Start of Block

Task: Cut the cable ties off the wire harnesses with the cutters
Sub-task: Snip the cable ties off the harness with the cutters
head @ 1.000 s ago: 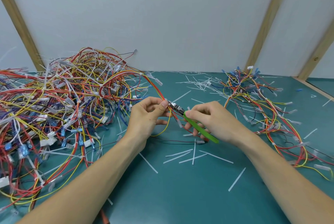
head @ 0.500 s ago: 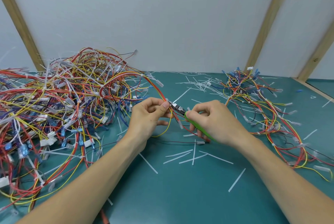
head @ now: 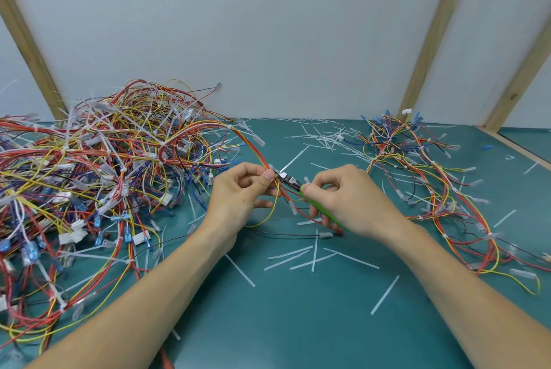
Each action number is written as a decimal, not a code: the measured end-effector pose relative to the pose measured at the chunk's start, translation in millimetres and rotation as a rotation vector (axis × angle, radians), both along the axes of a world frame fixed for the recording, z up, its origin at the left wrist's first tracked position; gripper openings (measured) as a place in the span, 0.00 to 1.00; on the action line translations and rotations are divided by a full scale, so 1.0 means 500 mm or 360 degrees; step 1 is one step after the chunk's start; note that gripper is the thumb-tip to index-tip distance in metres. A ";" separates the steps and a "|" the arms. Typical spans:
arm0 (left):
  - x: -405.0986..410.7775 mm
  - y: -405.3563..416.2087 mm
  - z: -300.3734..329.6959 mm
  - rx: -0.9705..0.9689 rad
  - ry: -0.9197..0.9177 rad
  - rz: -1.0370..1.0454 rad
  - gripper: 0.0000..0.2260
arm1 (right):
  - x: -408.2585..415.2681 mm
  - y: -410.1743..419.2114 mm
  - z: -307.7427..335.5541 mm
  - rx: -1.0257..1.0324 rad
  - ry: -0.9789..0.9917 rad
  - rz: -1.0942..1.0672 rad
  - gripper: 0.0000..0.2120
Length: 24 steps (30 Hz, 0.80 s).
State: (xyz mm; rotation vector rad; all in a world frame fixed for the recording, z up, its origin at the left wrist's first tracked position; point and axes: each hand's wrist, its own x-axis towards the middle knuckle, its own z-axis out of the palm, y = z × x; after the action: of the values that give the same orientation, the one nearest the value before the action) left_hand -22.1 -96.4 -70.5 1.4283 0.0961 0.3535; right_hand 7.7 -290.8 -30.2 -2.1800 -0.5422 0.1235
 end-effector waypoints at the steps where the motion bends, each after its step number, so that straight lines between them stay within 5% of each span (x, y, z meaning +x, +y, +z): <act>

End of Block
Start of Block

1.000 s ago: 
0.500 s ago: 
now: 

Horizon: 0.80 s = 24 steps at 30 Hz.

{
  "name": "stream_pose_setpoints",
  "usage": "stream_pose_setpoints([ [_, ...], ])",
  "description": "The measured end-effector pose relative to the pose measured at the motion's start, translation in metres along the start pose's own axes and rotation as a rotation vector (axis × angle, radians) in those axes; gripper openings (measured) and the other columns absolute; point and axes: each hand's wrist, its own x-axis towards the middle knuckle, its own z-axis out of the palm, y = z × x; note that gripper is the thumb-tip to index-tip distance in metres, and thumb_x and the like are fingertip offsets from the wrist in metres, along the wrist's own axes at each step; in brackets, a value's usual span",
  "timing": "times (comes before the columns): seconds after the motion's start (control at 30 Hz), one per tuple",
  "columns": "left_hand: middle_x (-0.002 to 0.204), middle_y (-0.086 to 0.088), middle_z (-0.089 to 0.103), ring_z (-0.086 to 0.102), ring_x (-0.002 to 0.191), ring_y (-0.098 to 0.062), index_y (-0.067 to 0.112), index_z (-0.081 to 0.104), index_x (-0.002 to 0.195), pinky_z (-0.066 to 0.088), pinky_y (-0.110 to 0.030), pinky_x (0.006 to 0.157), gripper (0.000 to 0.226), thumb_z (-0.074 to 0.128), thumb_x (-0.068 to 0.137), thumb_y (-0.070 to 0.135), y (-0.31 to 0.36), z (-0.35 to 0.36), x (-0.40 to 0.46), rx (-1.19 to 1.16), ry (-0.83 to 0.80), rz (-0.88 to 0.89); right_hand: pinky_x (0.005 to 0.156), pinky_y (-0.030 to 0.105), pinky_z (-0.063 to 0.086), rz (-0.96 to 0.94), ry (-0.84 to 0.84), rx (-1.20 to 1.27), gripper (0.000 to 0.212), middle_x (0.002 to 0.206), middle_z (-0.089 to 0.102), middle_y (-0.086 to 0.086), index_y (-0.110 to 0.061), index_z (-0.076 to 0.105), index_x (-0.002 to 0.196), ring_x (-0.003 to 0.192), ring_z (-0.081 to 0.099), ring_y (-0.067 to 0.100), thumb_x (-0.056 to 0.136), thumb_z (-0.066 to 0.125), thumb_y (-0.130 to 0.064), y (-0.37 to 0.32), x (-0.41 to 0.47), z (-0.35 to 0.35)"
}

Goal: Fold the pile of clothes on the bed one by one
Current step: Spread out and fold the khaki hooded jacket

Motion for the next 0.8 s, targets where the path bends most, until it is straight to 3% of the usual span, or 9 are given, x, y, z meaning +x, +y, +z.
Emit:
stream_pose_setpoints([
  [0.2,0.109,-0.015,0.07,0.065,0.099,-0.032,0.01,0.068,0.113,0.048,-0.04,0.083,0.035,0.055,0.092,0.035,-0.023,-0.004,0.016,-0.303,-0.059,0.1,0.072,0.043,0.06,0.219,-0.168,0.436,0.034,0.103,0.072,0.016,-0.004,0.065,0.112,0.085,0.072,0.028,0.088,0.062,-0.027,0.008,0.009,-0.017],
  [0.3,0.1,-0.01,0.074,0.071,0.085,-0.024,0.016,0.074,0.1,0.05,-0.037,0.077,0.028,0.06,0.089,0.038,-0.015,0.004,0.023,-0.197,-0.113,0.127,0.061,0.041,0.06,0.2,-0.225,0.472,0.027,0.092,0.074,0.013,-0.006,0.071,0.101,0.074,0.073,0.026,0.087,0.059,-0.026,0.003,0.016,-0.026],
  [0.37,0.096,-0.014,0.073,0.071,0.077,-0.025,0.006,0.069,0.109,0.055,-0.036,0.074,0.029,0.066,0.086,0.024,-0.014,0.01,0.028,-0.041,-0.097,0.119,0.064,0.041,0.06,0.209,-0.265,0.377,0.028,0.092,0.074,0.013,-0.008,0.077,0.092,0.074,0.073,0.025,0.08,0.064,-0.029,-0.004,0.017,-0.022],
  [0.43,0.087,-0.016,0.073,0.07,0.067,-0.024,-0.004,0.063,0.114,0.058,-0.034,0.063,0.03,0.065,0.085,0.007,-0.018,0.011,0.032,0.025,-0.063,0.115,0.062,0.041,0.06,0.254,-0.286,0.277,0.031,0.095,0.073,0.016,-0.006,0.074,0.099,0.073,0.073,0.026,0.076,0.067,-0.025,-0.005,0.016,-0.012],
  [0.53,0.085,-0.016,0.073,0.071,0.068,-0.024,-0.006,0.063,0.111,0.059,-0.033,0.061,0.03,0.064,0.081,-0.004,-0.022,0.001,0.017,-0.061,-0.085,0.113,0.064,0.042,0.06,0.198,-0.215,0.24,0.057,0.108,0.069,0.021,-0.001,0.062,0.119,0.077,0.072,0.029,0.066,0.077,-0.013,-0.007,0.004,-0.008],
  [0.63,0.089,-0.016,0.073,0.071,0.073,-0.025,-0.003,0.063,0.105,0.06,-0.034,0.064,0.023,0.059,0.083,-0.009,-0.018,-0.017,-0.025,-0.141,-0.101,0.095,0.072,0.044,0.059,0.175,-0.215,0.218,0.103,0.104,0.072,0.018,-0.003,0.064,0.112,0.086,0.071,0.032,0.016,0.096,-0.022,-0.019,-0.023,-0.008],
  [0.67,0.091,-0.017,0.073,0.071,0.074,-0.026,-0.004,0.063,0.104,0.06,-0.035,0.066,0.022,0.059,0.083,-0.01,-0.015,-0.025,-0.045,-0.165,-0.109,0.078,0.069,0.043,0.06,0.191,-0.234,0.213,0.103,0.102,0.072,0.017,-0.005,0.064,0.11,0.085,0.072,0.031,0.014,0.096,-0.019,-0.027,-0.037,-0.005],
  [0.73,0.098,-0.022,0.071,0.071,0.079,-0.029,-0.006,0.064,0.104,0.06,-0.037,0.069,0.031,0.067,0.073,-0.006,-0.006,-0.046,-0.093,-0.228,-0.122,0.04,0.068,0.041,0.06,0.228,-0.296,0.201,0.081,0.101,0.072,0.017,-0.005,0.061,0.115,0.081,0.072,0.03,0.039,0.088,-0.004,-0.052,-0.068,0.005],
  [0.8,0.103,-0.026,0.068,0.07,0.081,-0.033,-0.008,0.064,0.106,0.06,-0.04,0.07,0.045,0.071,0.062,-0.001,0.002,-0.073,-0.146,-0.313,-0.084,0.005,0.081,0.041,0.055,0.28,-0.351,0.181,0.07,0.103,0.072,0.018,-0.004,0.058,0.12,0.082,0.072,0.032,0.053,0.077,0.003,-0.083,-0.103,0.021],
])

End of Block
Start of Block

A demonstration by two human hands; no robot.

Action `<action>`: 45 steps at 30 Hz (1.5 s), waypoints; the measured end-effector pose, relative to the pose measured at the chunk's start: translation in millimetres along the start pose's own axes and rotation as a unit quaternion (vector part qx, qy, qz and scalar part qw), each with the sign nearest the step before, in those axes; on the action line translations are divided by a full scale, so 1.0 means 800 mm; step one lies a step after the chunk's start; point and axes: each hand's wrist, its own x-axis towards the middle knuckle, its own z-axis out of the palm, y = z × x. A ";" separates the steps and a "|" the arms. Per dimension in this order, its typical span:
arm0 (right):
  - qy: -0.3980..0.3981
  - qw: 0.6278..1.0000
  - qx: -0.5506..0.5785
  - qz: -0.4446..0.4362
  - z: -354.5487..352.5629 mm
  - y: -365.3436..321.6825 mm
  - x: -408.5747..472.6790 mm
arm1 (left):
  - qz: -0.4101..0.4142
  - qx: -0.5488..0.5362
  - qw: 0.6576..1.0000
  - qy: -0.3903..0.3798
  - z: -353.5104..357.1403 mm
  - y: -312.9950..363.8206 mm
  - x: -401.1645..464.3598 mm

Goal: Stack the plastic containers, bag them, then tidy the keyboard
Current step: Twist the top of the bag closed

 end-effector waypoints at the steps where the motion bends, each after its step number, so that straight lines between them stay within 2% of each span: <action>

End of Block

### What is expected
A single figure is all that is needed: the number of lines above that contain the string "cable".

### Result of this exercise
2